El presidente brasileño volcó más fondos que cualquier otro mercado emergente importante y las prometidas reformas no llegan.

"Gasten todo lo que puedan". En cierta medida, la mayoría de los países siguieron el consejo que les dio la jefa del FMI, Kristalina Georgieva, para enfrentar la crisis provocada por el coronavirus. Sin embargo, pocos lo hicieron con el entusiasmo que mostró Brasil. El presidente Jair Bolsonaro volcó más fondos que cualquier otro mercado emergente importante, según el Instituto de Finanzas Internacionales, lo que elevó el gasto público casi 40% entre enero y noviembre.

La mayor parte del dinero se destinó a los llamados "vouchers corona": la ayuda de emergencia que recibió casi un tercio de la población. Gracias a esta iniciativa subieron las ventas de cerveza -y la popularidad de Bolsonaro-, pero la medida demostró ser pésima para las ya frágiles finanzas de Brasil. La deuda pública ahora representa más del 91% del PBI, uno de los niveles más altos del mercado emergente. Asolado por el débil crecimiento, Brasil no logra equilibrar su presupuesto desde 2013.

Siguen estancadas en el Congreso las reformas imprescindibles para disminuir los generosos salarios y recortar beneficios de los empleados públicos. Todavía no se hizo la tan anunciada revisión del complejo régimen tributario. Intereses personales impiden avanzar con el plan de privatización. El programa de ayuda de emergencia finalizó a fines del año pasado, pero ante el nuevo salto en los contagios, los políticos brasileños presionan para que se reanude.

"Brasil elevó el gasto público casi 40% entre enero y noviembre"

Por el momento Paulo Guedes, el ministro de Economía, se resiste. Pero tiene las manos atadas por un presidente con instintos descaradamente populistas y cuyo objetivo primordial es lograr la reelección el próximo año. Las promesas de Guedes de que las reformas estructurales siguen su curso suenan cada vez más vacías; varios de sus principales tenientes ya han abandonado el barco.

¿Debe preocuparse la comunidad internacional? Cerca del 95% de la deuda de Brasil es local y la mayor parte está en manos de inversores brasileños. Pocos acreedores extranjeros, ya sean privados o multilaterales, perderían dinero en caso de un default. El país estuvo muchas veces al borde del precipicio fiscal, y normalmente no se cae.

Sin embargo, esta vez los riesgos son mayores.
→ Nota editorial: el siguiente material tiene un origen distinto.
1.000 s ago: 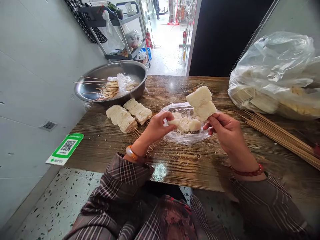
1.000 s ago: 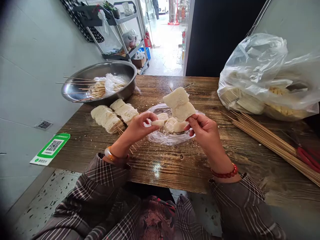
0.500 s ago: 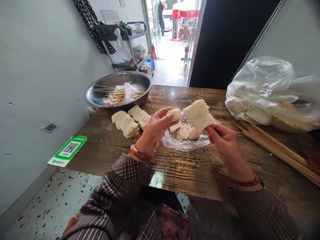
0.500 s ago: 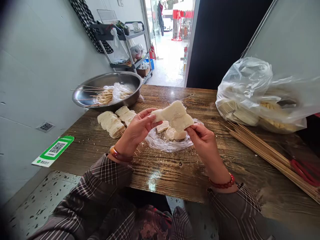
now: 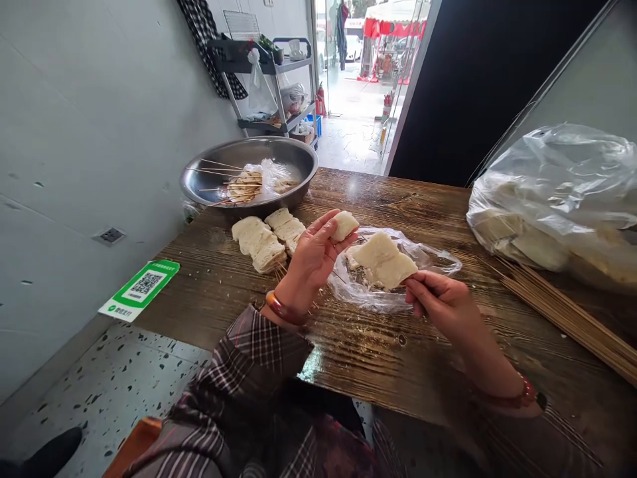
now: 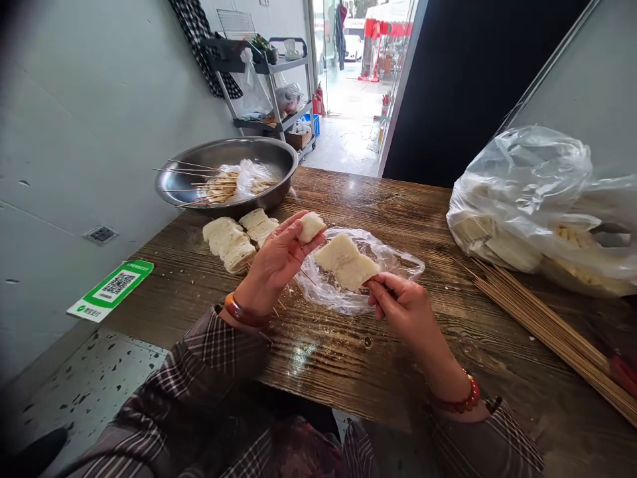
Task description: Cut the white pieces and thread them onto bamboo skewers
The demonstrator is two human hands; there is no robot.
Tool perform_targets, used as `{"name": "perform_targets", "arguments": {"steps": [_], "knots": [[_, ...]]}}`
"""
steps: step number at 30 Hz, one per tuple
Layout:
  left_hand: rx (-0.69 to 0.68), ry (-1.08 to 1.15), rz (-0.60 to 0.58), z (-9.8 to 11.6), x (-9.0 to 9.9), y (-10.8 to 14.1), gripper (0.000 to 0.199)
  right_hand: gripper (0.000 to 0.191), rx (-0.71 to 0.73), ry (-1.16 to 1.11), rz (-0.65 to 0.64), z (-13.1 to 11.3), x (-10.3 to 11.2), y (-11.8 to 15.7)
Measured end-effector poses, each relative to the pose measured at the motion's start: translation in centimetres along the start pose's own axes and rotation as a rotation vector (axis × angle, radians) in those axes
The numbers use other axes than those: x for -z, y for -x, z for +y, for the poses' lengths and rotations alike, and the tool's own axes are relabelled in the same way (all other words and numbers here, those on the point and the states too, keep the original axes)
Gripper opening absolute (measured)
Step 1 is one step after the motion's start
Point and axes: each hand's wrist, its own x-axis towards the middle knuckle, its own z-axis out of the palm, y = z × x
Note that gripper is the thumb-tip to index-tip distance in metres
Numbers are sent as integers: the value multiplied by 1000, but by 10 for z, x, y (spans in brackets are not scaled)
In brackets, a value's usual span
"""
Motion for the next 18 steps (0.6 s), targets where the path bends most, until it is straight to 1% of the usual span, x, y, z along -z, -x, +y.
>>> {"name": "perform_targets", "arguments": {"steps": [5, 11, 18], "knots": [[-19, 21, -16, -2, -1, 2, 17, 31, 7, 37, 6, 6, -1, -1], [-11, -1, -45, -7, -1, 2, 20, 32, 20, 52, 20, 5, -3, -1], [-6, 52, -39, -7, -5, 5, 16, 34, 28, 57, 20, 3, -5, -2]]}}
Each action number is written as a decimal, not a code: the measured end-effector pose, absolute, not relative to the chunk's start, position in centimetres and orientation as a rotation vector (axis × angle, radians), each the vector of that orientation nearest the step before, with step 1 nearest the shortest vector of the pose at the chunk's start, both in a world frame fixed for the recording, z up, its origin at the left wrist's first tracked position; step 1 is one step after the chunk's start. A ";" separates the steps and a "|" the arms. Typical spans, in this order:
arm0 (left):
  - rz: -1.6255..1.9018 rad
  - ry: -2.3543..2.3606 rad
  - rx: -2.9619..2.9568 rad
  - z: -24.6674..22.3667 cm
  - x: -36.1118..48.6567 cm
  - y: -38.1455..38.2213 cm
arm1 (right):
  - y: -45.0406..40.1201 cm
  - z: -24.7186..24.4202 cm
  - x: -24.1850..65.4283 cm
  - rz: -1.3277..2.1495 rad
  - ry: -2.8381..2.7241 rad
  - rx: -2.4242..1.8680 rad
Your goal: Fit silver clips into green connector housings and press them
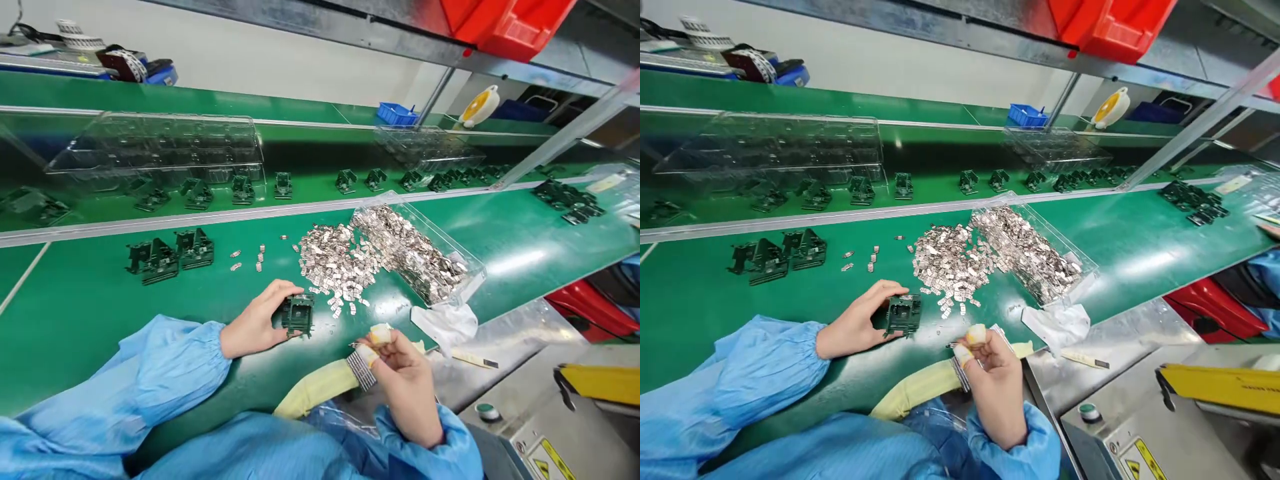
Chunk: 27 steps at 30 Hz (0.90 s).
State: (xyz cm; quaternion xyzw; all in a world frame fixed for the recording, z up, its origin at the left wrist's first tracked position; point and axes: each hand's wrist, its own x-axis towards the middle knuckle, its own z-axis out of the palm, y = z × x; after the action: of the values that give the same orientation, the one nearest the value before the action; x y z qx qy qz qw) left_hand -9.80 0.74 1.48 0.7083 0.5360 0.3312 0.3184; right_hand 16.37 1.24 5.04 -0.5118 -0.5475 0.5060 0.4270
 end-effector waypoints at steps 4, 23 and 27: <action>1.021 1.221 1.474 2.0 -5.1 0.1 | -0.3 4.0 16.1 1.294 -1.229 -1.277; 0.954 0.857 1.481 1.5 -1.1 -1.5 | -3.0 2.7 15.4 0.974 -1.322 -1.420; 0.972 0.904 1.545 1.4 -1.0 -1.6 | -3.2 2.3 15.2 0.949 -1.340 -1.404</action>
State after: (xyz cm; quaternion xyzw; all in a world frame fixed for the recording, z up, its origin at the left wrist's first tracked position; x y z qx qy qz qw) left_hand -0.97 -1.65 1.42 0.6458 0.3776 0.4064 0.5246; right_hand 15.24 -3.20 2.32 -0.5732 -0.5471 0.3873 0.4714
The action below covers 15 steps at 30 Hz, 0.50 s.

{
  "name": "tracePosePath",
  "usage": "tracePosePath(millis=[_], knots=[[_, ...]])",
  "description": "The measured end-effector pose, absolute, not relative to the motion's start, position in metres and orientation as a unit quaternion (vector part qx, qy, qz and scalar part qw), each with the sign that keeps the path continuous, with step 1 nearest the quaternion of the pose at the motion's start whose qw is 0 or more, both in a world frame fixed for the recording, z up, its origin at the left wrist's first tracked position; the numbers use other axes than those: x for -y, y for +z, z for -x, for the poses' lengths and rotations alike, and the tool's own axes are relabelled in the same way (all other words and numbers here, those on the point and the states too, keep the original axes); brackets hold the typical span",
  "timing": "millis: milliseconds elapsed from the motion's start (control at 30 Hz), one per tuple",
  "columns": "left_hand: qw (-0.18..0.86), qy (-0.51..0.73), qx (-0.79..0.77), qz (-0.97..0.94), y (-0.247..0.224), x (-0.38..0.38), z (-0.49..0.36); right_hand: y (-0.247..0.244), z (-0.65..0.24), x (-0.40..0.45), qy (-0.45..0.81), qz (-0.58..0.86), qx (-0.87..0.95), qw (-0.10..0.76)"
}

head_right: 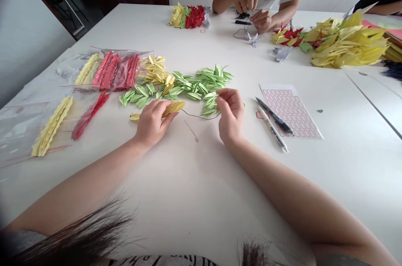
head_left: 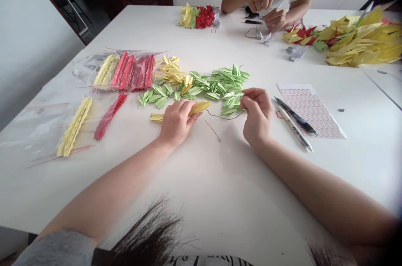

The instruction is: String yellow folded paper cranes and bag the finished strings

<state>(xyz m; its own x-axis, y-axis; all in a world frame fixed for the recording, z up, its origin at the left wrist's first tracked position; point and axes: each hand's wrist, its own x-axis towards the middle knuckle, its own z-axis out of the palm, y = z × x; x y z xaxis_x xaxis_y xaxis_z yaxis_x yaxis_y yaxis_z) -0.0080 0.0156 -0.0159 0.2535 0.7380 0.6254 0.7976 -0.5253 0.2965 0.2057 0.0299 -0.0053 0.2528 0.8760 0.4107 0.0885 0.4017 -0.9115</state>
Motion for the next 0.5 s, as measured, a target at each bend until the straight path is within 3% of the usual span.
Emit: tracePosePath(millis=[133, 300, 500], knots=[[0.053, -0.369, 0.456, 0.808, -0.01, -0.01, 0.005, 0.0, -0.199, -0.013, 0.362, 0.414, 0.606, 0.575], [0.062, -0.347, 0.434, 0.829, -0.006, -0.007, 0.004, 0.0, -0.191, -0.002, 0.515, 0.396, 0.641, 0.409], [0.078, -0.368, 0.424, 0.824, -0.009, -0.009, 0.006, 0.005, -0.19, -0.006, 0.446, 0.449, 0.66, 0.404]])
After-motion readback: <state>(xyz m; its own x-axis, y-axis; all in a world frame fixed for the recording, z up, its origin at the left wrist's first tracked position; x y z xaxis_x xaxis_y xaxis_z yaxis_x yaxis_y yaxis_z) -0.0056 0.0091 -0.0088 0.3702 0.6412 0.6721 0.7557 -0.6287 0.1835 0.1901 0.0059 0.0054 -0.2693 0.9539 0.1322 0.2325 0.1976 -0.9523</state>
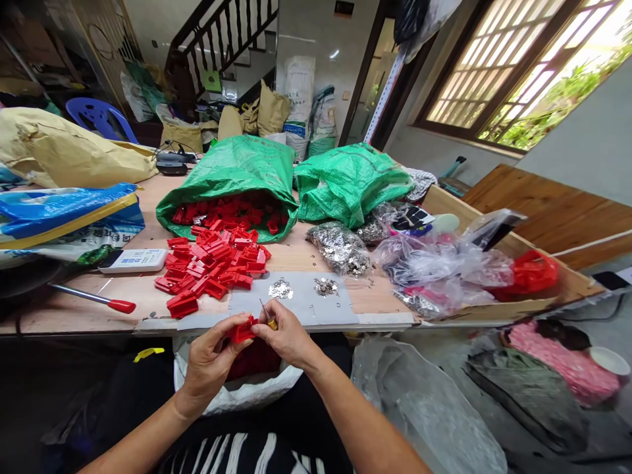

La mayor parte de la deuda brasileña de 4,8 billones de reales (878.000 millones de dólares) es de corto plazo y los vencimientos son cada vez más cortos: casi el 30% vence el próximo año. La inflación, una vieja pesadilla, está aumentando. Los mercados locales prevén una fuerte alza de las tasas de interés a partir de este año. Incluso Bolsonaro declaró que el país está quebrado.

Brasil es uno de los países más afectados por el coronavirus y la pandemia le sigue pasando una elevada factura, ayudada por la obstinada indiferencia de Bolsonaro. El reciente aumento de los casos en la ciudad amazónica de Manaos hizo colapsar los hospitales y produjo una escasez de oxígeno tan grave que algunos pacientes murieron por asfixia.

"La mayor parte de la deuda brasileña es de corto plazo y los vencimientos son cada vez más cortos: casi el 30% vence en 2022" 

Brasil aún puede alejarse del precipicio. A diferencia de muchas naciones atrapadas en la agonía económica del coronavirus, su destino está mayormente en sus manos. El gobierno todavía se puede financiar. Podría brindar un apoyo a la economía bien direccionado y, al mismo tiempo, curar los antiguos males como los funcionarios públicos mimados, las empresas nacionales protegidas y una élite privilegiada que no paga su parte justa de impuestos en una de las sociedades más desiguales del mundo.

Bolsonaro haría bien en recordar la segunda parte del consejo pandémico de Georgieva: "Pero guarden los recibos". Hace demasiado tiempo que no hay rendición de cuentas ni transparencia en la mayor nación de Latinoamérica y sus 210 millones de ciudadanos están pagando el precio de eso.